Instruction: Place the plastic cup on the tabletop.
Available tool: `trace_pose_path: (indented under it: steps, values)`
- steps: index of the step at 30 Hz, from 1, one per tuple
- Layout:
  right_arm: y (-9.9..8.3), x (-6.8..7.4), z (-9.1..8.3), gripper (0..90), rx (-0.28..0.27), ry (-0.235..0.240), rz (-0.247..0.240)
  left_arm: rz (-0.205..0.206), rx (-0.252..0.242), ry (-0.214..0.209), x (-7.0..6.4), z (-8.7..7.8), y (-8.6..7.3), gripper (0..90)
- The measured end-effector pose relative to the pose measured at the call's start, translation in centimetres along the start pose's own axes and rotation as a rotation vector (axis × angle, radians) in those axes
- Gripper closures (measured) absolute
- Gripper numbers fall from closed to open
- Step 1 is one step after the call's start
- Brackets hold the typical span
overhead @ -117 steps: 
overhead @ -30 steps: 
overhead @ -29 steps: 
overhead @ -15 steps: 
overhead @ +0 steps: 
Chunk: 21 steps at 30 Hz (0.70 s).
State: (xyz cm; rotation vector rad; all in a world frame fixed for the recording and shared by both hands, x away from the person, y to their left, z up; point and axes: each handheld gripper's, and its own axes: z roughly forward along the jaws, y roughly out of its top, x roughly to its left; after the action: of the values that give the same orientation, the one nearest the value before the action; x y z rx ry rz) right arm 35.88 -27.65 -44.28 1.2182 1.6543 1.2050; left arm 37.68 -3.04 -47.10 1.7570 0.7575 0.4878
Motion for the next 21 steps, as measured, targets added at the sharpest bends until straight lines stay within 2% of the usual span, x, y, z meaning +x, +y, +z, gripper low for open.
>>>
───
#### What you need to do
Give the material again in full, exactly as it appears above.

#### Output below
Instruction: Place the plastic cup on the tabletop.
Available tool: `trace_pose_path: (indented under it: steps, values)`
- steps: index of the step at 30 Hz, from 1, one per tuple
- Layout:
  right_arm: y (-9.9..8.3), x (-6.8..7.4), z (-9.1..8.3), gripper (0..90), rx (-0.28..0.27), ry (-0.235..0.240), rz (-0.247..0.240)
  left_arm: rz (-0.205..0.206), rx (-0.252..0.242), ry (-0.214..0.209), x (-7.0..6.4), z (-8.7..7.8), y (-8.6..7.3), gripper (0..90)
- The measured end-effector pose relative to the pose measured at the call's start, translation in centimetres along the start pose's own axes and rotation as a rotation vector (axis × angle, radians) in those axes
- Gripper closures (measured) absolute
- Gripper numbers fall from closed to open
- Step 1 is one step after the call's start
- Brackets hold the typical span
overhead @ -117 steps: 
overhead @ -30 steps: 
overhead @ -29 steps: 
overhead @ -15 steps: 
overhead @ +0 steps: 
Chunk: 21 steps at 30 Hz (0.70 s).
State: (xyz cm; rotation vector rad; all in a world frame fixed for the recording and shared by both hands, x away from the person, y to their left, z up; point and axes: each handheld gripper's, and its own axes: z roughly forward along the jaws, y roughly out of its top, x roughly to its left; after the action: of the values that give the same orientation, the one nearest the value before the action; x y z rx ry rz) right arm 35.88 -27.65 -44.28 1.2182 1.6543 1.2050; left arm 37.68 -3.04 -47.10 1.7570 0.7575 0.4878
Motion for the next 21 steps, as measured, targets added at the sharpest bends until straight lines stay within 2% of the usual span, x, y, z meaning +x, +y, +z, gripper low for open.
>>>

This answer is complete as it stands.